第二は、「次に交流を促進し、協助を深化させていくこと」である。ここでは、「国家建設分野での経験を交流し、互いに参考にし、・・諸分野の交流と青年間の来往、地方間の協助を不断に拡大発展させることにより・・両国人民に実質的な福利を絶え間なくもたらす」ことなどをあげている。
第三は、「次に平和を守護し、未来を嚮導で開拓していくこと」である。ここでは、「地域の長期的な安定を実現するための問題を共に討議し、地域の平和と安定、発展、繁栄に積極的な貢献を行う」ことなどをあげている。
「人民日報」掲載の北朝鮮大使の寄稿文については現時点で全文を読めていないので、両寄稿文のニュアンスの違いなどを確認できず、断定的なことはいえないが、北朝鮮の立場からすると、こうした一連の動きは、やはり現時期の国際情勢を視野に入れたもの、端的に言えば、米国に対して、中国という後ろ盾の存在をアピールするとの狙いがこめられていると考えざるを得ない。
同時に、やや深読みしすぎかもしれないが、北朝鮮指導部が現在、金正恩に対する信認の取り付けに腐心しているとの前提に立つならば、国内に向けて、金正恩が中国からも支持されていることや対中関係を円滑に運営していることなどをアピールする狙いをうかがうことも可能であろう。

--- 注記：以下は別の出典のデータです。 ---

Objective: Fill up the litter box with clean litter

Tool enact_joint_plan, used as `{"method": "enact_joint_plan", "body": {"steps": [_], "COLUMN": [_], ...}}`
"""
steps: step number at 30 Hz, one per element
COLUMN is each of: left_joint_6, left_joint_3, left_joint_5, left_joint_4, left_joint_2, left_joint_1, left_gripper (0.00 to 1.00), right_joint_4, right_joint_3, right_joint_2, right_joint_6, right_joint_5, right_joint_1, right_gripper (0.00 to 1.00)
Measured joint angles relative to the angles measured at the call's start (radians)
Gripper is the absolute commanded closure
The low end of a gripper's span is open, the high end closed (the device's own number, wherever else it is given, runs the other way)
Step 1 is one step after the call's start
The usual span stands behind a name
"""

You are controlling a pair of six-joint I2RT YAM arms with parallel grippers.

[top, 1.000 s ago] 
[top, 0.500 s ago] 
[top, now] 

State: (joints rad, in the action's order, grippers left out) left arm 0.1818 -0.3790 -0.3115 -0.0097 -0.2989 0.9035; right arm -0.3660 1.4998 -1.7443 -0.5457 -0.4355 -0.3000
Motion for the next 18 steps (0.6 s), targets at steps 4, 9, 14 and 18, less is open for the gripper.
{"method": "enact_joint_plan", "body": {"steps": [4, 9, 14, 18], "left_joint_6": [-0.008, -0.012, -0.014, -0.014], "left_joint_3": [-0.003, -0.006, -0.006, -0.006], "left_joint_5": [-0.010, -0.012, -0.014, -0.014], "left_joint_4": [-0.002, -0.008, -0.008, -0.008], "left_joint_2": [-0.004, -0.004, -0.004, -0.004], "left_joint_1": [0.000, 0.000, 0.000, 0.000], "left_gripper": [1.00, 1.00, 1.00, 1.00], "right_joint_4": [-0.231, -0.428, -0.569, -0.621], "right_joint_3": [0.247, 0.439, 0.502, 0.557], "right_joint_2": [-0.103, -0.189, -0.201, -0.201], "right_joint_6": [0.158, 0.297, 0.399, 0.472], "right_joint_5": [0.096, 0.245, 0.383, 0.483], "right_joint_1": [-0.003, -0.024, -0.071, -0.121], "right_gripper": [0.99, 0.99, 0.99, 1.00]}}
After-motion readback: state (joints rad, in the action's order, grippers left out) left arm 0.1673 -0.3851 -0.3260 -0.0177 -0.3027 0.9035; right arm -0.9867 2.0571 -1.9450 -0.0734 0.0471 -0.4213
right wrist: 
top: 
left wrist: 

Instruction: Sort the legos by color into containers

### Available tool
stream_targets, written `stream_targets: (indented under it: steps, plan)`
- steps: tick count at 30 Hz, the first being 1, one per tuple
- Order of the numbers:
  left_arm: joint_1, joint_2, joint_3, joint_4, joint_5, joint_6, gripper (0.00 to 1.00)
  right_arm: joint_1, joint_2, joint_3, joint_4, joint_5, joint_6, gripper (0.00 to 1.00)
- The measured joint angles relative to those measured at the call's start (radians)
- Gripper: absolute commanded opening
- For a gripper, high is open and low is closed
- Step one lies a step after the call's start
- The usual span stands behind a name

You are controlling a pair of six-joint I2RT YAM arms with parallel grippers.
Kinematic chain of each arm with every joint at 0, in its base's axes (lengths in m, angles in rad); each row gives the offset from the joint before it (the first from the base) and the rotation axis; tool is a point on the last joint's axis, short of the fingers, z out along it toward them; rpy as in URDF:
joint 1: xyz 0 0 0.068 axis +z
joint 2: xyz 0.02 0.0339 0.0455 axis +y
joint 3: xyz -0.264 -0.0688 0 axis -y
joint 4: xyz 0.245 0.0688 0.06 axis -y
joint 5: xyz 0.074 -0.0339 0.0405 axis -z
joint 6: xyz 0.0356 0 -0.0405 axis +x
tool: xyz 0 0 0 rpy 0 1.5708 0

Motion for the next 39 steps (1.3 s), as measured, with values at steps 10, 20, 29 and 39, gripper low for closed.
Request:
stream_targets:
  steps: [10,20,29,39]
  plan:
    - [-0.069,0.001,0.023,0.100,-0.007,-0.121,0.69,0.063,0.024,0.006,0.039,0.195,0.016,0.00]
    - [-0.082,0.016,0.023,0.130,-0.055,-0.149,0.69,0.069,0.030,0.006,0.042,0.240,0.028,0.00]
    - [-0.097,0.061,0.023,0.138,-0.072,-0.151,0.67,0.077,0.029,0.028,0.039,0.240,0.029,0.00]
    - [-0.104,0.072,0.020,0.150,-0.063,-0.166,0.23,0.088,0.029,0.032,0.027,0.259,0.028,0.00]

いずれにせよ、先の中央委員会第8期第3回全員会議において金正恩が示した「有利な外部環境を主導的に準備」するとともに、「時々刻々変化する状況に鋭敏で機敏に反応対応し、朝鮮半島情勢を安定的に管理」するとの方針の中には、このような対中関係強化も含まれていたということになろう。北朝鮮の立場からすれば、様々な次元における対米抑止力の強化こそが情勢を安定させる基礎となるからである。